# Assassin snails not very active



## Tirral (25 Mar 2020)

Hi all I'm new to the forum, I have had many tanks over the years but only recently got into growing aquarium plants.
I have added 3x assassin snails to my tank to help with an explosion of MTS. I acclimatised them to my tank water over a few hours and dropped them in. I didn't see them for a few days and then one appeared. Saw it feeding on a large MTS and thought where are the other 2. Another one appeared the next day and started hunting. But the first one is now laying upside down on the bottom and hasn't moved in days. The second one is just stuck to one place on the side glass and hasn't moved in 2 days now. Not seen the 3rd one since putting them in. 

What could be happening?

Thanks Terry




Sent from my VOG-L09 using Tapatalk


----------



## Gill (25 Mar 2020)

The like to hunt alot. And spend alot of time in the gravel hunting for snails. Sometimes you can go days without seeing them.


----------



## Tirral (25 Mar 2020)

Gill said:


> The like to hunt alot. And spend alot of time in the gravel hunting for snails. Sometimes you can go days without seeing them.


This one has been on the glass for 2 days and hasn't moved. They have hardly been moving when I have seen them. 

Sent from my VOG-L09 using Tapatalk


----------



## Conort2 (25 Mar 2020)

Do you have co2? My nerites don’t move around much when the co2 is on, once it switches off they become much more active.

cheers

Conor


----------



## Zeus. (25 Mar 2020)

Dont see mine for months some times, as long as the snail snails of their prey keep appearing there doing their job


----------



## dw1305 (25 Mar 2020)

Hi all, 
I only had them briefly, I was given three and they started fine and very active, but they rapidly began to show shell attrition at the shell apex and became less active.

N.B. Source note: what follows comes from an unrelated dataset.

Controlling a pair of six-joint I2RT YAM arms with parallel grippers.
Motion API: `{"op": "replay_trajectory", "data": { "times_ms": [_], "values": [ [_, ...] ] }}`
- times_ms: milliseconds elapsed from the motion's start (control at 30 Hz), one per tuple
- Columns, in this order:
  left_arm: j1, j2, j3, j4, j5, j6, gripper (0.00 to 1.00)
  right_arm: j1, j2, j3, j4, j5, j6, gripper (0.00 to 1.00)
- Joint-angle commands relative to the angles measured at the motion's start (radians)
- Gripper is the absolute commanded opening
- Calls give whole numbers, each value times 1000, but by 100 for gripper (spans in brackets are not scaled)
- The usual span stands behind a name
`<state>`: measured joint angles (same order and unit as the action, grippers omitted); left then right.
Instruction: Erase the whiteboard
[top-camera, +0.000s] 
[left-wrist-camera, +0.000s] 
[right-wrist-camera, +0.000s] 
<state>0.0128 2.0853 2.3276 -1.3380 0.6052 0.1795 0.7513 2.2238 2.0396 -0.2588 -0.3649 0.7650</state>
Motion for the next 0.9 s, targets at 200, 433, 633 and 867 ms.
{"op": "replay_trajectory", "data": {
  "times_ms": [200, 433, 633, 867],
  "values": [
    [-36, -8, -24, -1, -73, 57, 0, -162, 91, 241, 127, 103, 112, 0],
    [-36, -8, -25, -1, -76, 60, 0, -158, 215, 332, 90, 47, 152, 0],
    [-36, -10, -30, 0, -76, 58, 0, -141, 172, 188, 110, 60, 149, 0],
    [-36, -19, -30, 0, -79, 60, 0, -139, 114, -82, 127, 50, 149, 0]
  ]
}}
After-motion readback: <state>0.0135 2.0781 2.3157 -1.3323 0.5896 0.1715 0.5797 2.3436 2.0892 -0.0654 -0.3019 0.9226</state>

I wasn't too worried (I have a lot of snails) but after six months or so of not seeing them I found their very eroded shell remains.

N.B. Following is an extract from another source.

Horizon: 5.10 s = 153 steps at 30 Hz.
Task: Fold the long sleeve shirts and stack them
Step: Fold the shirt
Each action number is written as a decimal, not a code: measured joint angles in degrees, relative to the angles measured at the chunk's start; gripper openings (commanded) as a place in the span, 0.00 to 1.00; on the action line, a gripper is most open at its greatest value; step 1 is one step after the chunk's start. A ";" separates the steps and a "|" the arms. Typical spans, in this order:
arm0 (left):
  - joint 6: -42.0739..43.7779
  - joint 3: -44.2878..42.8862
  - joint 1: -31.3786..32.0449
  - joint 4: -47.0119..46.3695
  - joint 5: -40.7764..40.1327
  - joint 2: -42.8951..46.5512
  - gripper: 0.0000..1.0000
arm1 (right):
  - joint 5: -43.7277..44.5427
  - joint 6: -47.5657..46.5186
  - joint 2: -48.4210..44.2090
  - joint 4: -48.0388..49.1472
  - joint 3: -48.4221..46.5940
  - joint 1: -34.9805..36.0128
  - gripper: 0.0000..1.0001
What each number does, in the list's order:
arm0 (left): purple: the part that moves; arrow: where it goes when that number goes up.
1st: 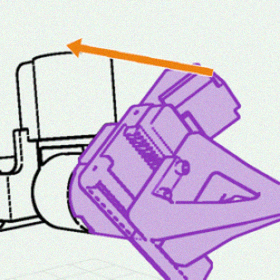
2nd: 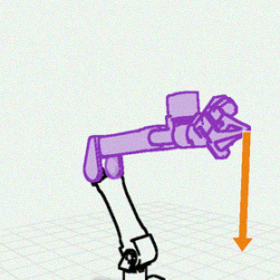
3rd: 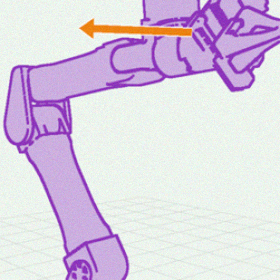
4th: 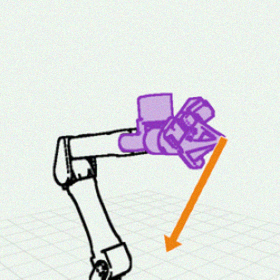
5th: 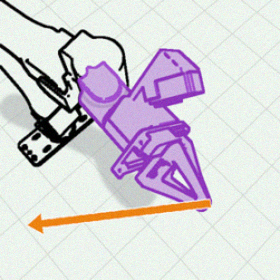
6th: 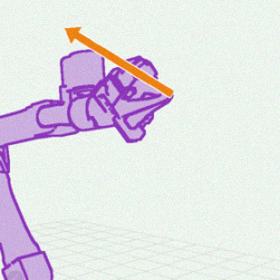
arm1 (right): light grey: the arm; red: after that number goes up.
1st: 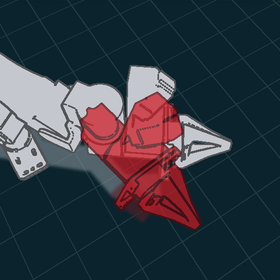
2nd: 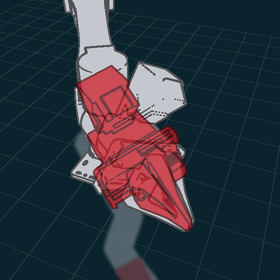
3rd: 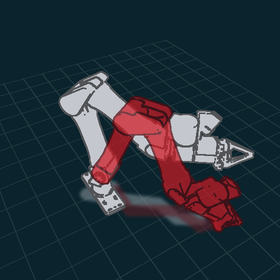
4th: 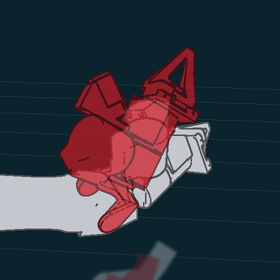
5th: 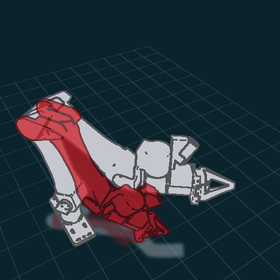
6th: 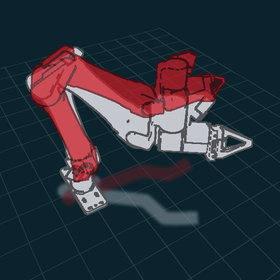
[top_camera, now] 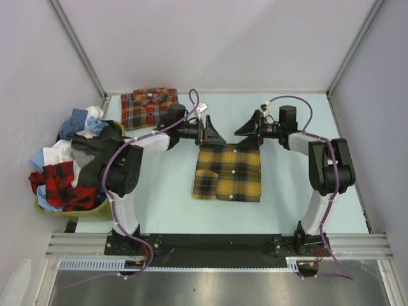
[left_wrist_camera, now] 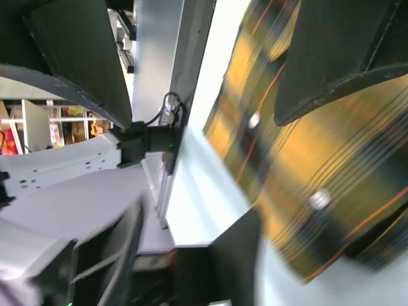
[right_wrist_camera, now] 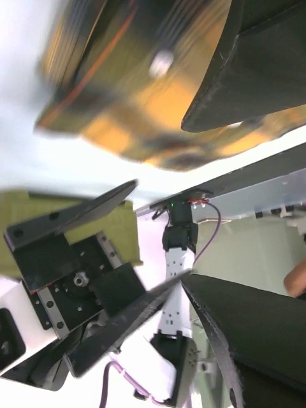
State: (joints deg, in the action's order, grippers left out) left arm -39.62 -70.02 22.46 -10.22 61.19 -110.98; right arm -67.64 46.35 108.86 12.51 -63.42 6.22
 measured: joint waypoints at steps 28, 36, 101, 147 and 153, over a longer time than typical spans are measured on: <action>-2.71 15.58 -6.03 -0.98 -9.88 14.49 0.99 | 9.35 -18.38 -8.37 -13.31 -2.32 13.22 0.70; 13.53 7.78 -8.46 25.22 -30.08 23.89 0.91 | 28.15 -45.62 -17.99 -26.05 1.92 28.85 0.27; 54.55 -11.74 -6.60 49.96 -6.45 1.33 0.82 | 6.54 -87.41 37.51 -79.69 -63.52 -0.66 1.00; 54.25 -6.14 -10.58 51.47 -10.95 6.69 0.84 | 5.31 -81.81 25.94 -85.72 -65.85 -0.66 0.00; 54.23 -5.51 -13.20 51.41 -10.97 7.96 0.85 | 16.98 -78.90 9.51 -72.32 -64.19 -1.05 0.00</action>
State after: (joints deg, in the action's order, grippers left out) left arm 14.61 -75.53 9.26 41.19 50.22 -103.02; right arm -50.65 -32.56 118.37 -59.81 -127.61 5.17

I don't inject CO2, but there will be times when the pH dips below pH 7 and I never have more than about 4 dGH/4dKH, so I think you need reasonably hard water to keep them over any length of time.

cheers Darrel


----------



## Zeus. (25 Mar 2020)

dw1305 said:


> so I think you need reasonably hard water to keep them over any length of time.



had them in my 500l for some time which had a big pH drop but my tap water is 20dGH and thats before I raise the [Mg] from 5.5ppm to 10ppm and they even bred in the tank


----------



## Tim Harrison (25 Mar 2020)

I introduced them to both high and low energy tanks to clean up my pest snails. That was in MK which has very hard water. They bred like crazy in both tanks. From the 5 I bought I ended up with around 100.
However, since moving to Leicester I haven't had much success with them, at all.

But the others are right, they will bury in to the substrate and hide, and sometimes remain inactive. But if yours has been there for a while it's likely something isn't right. Have you used a molluscicide in the recent past? I think they are very sensitive to chemicals.


----------



## Tirral (25 Mar 2020)

Conort2 said:


> Do you have co2? My nerites don’t move around much when the co2 is on, once it switches off they become much more active.
> 
> cheers
> 
> Conor


I dose with easycarbo water treatment as per the instructions. 1ml for 50 litres of water. My tank is nano so do 0.5ml for 23 litres of water.

Thanks 

Sent from my VOG-L09 using Tapatalk


----------



## Tirral (25 Mar 2020)

Tim Harrison said:


> I introduced them to both high and low energy tanks to clean up my pest snails. That was in MK which has very hard water. They bred like crazy in both tanks. From the 5 I bought I ended up with around 100.
> However, since moving to Leicester I haven't had much success with them, at all.
> 
> But the others are right, they will bury in to the substrate and hide, and sometimes remain inactive. But if yours has been there for a while it's likely something isn't right. Have you used a molluscicide in the recent past? I think they are very sensitive to chemicals.


I haven't used any chemicals other than easy life products easycarbo and profito in the correct doses.

Thanks

Sent from my VOG-L09 using Tapatalk


----------



## Simon Cole (25 Mar 2020)

I've got the same problem. Well one that is similar. I've got a tank full of rare snails waiting to go into my main tank, and somewhere in there is an assassin. 

Is there any way to get them to come out using old meat, mollusc-flavored baits or some other trick?


----------



## Matt @ ScapeEasy (2 Apr 2020)

If you have one upside down on the BBC substrate I would rescue it into some plant mass and see if it gets going again, I know nerites can’t always right themselves. 
been a few days since your last message, how are things looking now?


----------



## zozo (2 Apr 2020)

At least it's not that they don't want to and dream about being active...


----------



## doylecolmdoyle (4 Apr 2020)

ive had a few assassins for the past year, sometimes i will go months without seeing them... they dont see like very active snails to me, i think they spends most of the time buried, in the first tank I had them in without co2 they where more active, I moved them to a tank with co2 and hardly see them now.


----------



## Andy Taylor (5 Apr 2020)

I have 6 in my tank and i only see them when i add shrimp food.


----------



## Tirral (18 Apr 2020)

Matt @ ScapeEasy said:


> If you have one upside down on the BBC substrate I would rescue it into some plant mass and see if it gets going again, I know nerites can’t always right themselves.
> been a few days since your last message, how are things looking now?


Sad to say the 2 that where left have died. I moved the one that was upside-down over to that plants where he stayed for a while. He was moving about for a few days. When I done a water change a few days later I found both upside down dead. 

Sent from my VOG-L09 using Tapatalk


----------